O curso foi realizado entre os dias 22 e 28 de Abril, com foco na Formação de Aquaviários para Marinheiros Fluviais Auxiliares de Convés e Máquinas. Ao todo 30 indígenas e ribeirinhos locais passaram pelo treinamento para exercerem atividades profissional como Aquaviários Fluviários, visando ao atendimento da necessidade em habilitar tripulantes para embarcações de transporte de carga e passageiros, propulsadas de pequeno e médio porte empregadas na navegação interior da região do Xingu.
A realização deste curso foi um esforço conjunto da Marinha do Brasil com as Secretarias de Agricultura e Assuntos Indígenas do município de São José do Xingu, visando o atendimento de demanda por qualificação profissional de indígenas do Xingu que operam a balsa que realiza a travessia do rio Xingu na MT-322.
Para melhor atender a comunidade indígena, a equipe da Marinha ministrou suas aulas na aldeia Piaraçu, contemplando indígenas das aldeias Pakaya, Aribaru, Piaraçu e Maída deste mesmo município; da aldeia São Benedito, de Alta Floresta; aldeia Nasepotiti, de Guarantã do Norte; e da aldeia Omekrakum de Matupá. Além disso, para os alunos ribeirinhos, as aulas foram ministradas em uma escola municipal de São José do Xingu.

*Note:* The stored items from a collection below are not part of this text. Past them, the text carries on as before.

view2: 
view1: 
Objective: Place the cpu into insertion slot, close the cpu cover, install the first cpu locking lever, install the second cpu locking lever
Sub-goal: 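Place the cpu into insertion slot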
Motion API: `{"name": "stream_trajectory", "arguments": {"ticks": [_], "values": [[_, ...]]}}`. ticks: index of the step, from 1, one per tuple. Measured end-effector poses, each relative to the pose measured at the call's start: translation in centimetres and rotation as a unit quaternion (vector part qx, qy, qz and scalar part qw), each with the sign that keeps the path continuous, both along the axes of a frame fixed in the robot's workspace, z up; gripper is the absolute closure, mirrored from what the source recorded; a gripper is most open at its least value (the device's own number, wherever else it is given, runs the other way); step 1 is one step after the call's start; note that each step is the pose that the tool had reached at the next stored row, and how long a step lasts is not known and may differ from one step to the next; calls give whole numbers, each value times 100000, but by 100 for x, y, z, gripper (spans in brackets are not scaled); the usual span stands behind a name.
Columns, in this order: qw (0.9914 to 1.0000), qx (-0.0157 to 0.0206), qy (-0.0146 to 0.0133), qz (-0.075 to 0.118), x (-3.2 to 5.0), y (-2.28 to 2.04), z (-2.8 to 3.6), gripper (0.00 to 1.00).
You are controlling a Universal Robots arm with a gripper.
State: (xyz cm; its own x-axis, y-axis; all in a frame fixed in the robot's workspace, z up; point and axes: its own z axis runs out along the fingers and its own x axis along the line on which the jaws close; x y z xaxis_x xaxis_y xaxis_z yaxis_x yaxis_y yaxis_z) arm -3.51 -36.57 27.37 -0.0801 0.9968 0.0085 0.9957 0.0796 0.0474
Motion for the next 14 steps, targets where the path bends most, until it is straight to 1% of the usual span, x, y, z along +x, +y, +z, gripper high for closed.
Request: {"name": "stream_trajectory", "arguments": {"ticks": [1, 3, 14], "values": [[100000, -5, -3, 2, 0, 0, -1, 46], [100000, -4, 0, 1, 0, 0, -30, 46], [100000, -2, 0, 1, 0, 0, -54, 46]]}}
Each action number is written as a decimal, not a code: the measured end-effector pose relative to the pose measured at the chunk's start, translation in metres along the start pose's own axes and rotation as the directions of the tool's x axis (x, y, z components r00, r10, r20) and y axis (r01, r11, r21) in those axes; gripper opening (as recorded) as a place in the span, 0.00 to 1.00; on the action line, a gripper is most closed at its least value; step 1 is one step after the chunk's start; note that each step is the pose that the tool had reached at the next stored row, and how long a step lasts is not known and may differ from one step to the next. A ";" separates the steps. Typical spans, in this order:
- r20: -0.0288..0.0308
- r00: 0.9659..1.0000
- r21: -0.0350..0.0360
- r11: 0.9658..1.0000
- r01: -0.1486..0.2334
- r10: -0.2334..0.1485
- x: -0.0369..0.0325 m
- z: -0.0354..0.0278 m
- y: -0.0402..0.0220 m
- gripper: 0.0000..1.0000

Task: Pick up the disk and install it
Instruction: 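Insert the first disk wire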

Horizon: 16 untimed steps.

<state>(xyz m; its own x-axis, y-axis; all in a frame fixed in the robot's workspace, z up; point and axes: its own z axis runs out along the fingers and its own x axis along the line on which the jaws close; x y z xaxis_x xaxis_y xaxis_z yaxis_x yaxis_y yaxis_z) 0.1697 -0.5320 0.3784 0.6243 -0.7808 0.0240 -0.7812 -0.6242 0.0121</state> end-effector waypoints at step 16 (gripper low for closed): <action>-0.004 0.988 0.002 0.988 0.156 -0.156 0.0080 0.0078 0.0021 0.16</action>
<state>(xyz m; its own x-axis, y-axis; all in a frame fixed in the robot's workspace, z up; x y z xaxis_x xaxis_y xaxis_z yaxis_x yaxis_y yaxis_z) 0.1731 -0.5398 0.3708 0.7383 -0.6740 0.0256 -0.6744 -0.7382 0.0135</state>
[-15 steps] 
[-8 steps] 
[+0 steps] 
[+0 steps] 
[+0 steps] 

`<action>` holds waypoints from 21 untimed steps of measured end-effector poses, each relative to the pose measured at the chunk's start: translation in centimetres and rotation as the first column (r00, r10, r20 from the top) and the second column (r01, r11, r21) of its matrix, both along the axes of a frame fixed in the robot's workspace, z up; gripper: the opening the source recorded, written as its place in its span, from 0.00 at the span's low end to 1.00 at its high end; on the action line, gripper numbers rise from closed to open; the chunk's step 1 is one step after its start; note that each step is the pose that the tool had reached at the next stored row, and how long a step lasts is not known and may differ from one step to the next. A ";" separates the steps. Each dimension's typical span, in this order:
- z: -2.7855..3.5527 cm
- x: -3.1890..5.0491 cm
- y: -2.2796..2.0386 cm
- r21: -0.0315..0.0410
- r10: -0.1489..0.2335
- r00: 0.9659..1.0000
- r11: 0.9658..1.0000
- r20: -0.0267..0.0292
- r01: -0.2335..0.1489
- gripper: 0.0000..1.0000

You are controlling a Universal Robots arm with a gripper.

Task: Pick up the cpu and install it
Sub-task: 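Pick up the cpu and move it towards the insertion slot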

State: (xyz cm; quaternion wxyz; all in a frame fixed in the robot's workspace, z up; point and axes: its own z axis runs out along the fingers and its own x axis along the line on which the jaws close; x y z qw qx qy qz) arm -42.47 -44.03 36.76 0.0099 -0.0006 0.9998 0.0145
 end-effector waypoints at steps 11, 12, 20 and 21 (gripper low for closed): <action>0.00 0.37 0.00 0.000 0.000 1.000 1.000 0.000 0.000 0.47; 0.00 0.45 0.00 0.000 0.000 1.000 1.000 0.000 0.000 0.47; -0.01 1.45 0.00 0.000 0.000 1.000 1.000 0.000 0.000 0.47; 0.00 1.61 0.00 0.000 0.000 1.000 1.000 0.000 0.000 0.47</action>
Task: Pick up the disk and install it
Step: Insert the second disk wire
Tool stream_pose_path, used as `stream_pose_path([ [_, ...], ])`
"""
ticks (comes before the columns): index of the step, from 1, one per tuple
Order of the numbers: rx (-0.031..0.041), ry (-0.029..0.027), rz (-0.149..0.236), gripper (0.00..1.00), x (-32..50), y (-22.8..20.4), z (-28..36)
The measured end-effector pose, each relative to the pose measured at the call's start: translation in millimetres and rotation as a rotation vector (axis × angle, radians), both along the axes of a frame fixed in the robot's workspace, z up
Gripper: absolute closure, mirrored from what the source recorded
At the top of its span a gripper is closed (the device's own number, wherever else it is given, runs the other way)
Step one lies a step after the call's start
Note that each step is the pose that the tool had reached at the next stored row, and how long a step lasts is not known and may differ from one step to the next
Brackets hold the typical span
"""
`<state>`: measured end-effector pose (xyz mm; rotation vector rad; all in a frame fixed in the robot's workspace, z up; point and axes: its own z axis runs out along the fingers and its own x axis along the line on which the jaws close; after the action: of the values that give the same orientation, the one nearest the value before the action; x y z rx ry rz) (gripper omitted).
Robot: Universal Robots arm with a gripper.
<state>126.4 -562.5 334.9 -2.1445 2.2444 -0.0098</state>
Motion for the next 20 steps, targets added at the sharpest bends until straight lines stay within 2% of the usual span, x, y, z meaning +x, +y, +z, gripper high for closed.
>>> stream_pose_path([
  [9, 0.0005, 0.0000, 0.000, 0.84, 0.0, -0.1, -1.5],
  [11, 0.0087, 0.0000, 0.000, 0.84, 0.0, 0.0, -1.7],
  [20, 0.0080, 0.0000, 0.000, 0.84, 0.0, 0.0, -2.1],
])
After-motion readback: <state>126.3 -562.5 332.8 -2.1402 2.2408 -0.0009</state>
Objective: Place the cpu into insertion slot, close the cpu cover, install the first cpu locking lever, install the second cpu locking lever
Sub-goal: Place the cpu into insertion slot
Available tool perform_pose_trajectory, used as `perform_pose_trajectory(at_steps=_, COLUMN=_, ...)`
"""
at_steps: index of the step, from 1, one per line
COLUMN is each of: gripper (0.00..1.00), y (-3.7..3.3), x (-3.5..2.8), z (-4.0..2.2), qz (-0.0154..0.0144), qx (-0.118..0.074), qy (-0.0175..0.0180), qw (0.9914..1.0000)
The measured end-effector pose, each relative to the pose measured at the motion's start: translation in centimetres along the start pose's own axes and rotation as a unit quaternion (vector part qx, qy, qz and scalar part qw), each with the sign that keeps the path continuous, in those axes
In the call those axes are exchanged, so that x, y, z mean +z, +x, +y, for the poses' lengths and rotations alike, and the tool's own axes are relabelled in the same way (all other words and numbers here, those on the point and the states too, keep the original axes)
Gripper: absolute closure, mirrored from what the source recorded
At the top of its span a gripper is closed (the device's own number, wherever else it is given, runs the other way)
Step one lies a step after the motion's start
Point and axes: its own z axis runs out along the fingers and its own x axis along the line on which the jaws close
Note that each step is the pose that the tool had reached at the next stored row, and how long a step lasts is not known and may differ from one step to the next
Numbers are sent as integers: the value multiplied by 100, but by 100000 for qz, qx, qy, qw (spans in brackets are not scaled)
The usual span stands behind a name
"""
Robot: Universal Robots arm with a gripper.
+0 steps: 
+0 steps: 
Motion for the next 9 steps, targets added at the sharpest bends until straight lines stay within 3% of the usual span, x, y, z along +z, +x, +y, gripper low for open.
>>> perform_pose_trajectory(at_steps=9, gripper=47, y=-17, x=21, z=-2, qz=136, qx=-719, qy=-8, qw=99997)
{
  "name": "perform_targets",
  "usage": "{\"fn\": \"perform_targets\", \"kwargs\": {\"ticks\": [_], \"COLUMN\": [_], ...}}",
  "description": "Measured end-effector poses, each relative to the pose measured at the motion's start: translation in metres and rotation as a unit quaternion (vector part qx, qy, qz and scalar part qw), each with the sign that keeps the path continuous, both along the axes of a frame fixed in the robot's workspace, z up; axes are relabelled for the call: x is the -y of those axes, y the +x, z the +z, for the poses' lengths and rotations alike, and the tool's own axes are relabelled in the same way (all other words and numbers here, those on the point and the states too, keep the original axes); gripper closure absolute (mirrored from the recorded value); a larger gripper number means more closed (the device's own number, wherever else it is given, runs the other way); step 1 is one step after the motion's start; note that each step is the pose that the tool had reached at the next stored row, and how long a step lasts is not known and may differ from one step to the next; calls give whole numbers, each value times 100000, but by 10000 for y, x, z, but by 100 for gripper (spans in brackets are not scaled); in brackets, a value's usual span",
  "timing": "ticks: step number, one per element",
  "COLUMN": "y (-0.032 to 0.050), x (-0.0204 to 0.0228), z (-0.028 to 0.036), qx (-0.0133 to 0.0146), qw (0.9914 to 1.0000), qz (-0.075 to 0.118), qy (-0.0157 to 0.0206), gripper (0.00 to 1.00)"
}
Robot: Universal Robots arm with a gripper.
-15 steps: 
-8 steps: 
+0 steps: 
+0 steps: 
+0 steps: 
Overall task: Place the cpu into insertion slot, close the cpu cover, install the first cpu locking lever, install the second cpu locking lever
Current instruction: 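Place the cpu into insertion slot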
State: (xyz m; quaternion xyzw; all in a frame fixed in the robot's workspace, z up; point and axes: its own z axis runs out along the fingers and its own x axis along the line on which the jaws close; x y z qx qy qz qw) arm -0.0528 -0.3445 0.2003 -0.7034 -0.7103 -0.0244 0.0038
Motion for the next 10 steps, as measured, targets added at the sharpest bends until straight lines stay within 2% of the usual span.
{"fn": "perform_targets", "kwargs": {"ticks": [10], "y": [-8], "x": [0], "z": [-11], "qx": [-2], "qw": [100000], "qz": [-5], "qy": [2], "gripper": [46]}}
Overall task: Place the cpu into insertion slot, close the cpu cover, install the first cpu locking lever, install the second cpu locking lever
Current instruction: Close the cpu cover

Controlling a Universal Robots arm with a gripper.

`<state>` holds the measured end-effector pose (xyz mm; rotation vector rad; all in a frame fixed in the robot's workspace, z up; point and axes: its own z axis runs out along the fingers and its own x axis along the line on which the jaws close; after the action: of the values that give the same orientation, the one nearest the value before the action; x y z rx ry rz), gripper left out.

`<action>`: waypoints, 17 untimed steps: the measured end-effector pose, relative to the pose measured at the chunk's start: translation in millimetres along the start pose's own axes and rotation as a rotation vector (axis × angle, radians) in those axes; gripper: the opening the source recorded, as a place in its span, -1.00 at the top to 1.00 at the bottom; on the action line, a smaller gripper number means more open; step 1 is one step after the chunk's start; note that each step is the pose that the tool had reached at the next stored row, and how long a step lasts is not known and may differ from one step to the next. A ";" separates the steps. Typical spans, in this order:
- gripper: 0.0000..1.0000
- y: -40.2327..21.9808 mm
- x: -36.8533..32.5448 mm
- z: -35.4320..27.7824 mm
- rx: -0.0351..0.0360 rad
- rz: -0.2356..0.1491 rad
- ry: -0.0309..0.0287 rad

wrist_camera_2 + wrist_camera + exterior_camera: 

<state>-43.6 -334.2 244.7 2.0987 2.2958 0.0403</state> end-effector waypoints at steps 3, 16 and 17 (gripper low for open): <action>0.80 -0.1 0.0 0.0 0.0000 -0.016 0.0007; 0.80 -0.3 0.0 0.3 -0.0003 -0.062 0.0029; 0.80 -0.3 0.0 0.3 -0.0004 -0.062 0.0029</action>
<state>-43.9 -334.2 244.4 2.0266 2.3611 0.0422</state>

Durante o curso, foram ministradas aulas de navegação, manobras da embarcação, construção de embarcações fluviais, estabilidade, manuseio de cargas, primeiros socorros, motor propulsor, sistemas auxiliares e legislação. Ainda, neste período, a equipe da Marinha, também atendeu a população local, realizando inscrições e renovações de documentos de embarcações, aquaviários e habilitações de amadores.
O Capitão-Tenente Jaecy Fonseca de Medeiros, Comandante da Agência Fluvial em São Félix do Araguaia, ressalta que a formação destes 30 novos aquaviários, representa a profissionalização de indígenas e ribeirinhos, inserindo-os no mercado de trabalho e contribui para o crescimento socioeconômico desta região do Xingu, disseminando a mentalidade de segurança da navegação e salvaguarda da vida humana e prevenção à poluição dos nossos rios.